Question about usage of torch.nn.functional.conv2d

There are two image tensors each containing n images having size [n,3,Width,Height] and [n,3,Width/2,Height/2]
And I am trying to get convolution tensor output having size [n,3,Width,Height] by using torch.nn.functional.conv2d
What kind of options and padding should I use to achieve this?

2 Likes

In the first case, your convolution should keep the spatial shape of your input.
To achieve this, your padding should be ((kernel_size) - 1) / 2 for odd sized kernels (and default stride, dilation etc.).
This code would give you the same shape:

n = 5
c, h, w = 3, 12, 12
x1 = torch.randn(n, c, h, w)

conv1 = nn.Conv2d(in_channels=3, out_channels=3, kernel_size=3, padding=1)
output1 = conv1(x1)
print(output1.shape)
> torch.Size([5, 3, 12, 12])

In the second example it seems your input images are smaller so that you could use nn.ConvTranspose2d to increase the spatial size:

x2 = torch.randn(n, c, h//2, w//2)

conv2 = nn.ConvTranspose2d(in_channels=3, out_channels=3, kernel_size=2, stride=2)
output2 = conv2(x2)
print(output2.shape)
> torch.Size([5, 3, 12, 12])
2 Likes

Thanks for the reply.
However what I really wanted is convolution between two images by using torch.nn.functional.conv2d
In other word, I am trying to use smaller image as convolution kernel.
Having real hard time here…

Ah OK, I’ve misunderstood your question.
If you are using odd shaped kernels, the padding would be straightforward, as we need to pad on both sides of the input.
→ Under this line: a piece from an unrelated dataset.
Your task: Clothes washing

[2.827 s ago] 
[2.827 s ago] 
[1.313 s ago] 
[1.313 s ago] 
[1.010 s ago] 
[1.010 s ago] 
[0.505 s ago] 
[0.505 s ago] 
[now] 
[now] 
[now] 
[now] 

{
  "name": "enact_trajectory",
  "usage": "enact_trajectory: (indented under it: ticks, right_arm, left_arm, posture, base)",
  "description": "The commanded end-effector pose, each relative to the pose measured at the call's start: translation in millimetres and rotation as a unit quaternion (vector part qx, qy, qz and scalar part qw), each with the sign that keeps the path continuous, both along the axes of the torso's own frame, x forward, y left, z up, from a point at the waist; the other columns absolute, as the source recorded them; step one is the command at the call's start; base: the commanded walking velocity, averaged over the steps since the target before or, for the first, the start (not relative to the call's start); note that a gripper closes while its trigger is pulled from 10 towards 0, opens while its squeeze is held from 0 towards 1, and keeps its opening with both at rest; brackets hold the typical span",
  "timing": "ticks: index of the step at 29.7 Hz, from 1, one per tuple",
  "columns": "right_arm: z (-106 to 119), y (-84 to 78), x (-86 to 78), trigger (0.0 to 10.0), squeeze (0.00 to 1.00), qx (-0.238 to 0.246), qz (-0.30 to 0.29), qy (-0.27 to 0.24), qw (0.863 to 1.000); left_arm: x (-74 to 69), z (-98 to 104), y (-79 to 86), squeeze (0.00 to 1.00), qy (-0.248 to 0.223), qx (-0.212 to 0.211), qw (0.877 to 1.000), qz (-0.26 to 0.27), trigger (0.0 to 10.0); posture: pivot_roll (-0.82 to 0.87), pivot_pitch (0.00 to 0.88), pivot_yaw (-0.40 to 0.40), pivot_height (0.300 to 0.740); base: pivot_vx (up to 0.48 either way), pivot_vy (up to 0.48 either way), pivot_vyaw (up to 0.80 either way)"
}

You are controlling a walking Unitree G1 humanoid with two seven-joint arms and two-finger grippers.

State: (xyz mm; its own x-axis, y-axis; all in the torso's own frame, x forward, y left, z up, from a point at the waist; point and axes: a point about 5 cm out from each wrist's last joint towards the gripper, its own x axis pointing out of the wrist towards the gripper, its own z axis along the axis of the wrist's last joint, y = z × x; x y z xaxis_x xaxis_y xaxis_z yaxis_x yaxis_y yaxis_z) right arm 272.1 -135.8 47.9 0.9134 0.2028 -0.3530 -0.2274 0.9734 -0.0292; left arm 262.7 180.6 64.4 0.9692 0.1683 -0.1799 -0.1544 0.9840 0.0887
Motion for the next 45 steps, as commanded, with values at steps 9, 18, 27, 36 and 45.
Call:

However, using even shaped kernels, we could use the functional pad method to add the appropriate padding to the input.
Here is a small example. If you don’t need to backpropagate through the kernel (smaller image), just set requires_grad=False:

batch_size = 1
c, h, w = 3, 12, 12
num_kernels = 1
kernel_size = (h//2, w//2)

x = torch.randn(batch_size, c, h, w)
kernel = torch.randn(num_kernels, c, *kernel_size, requires_grad=True)

padding = []
for k in kernel_size:
    if k%2==0:
        pad = [(k-1)//2, (k-1)//2+1]
    else:
        pad = [(k-1)//2, (k-1)//2]
    padding.extend(pad)
    
x = F.pad(x, pad=padding)
output = F.conv2d(x, kernel)
print(output.shape)
> torch.Size([1, 1, 15, 15])
1 Like

thank you very much
It helped me a lot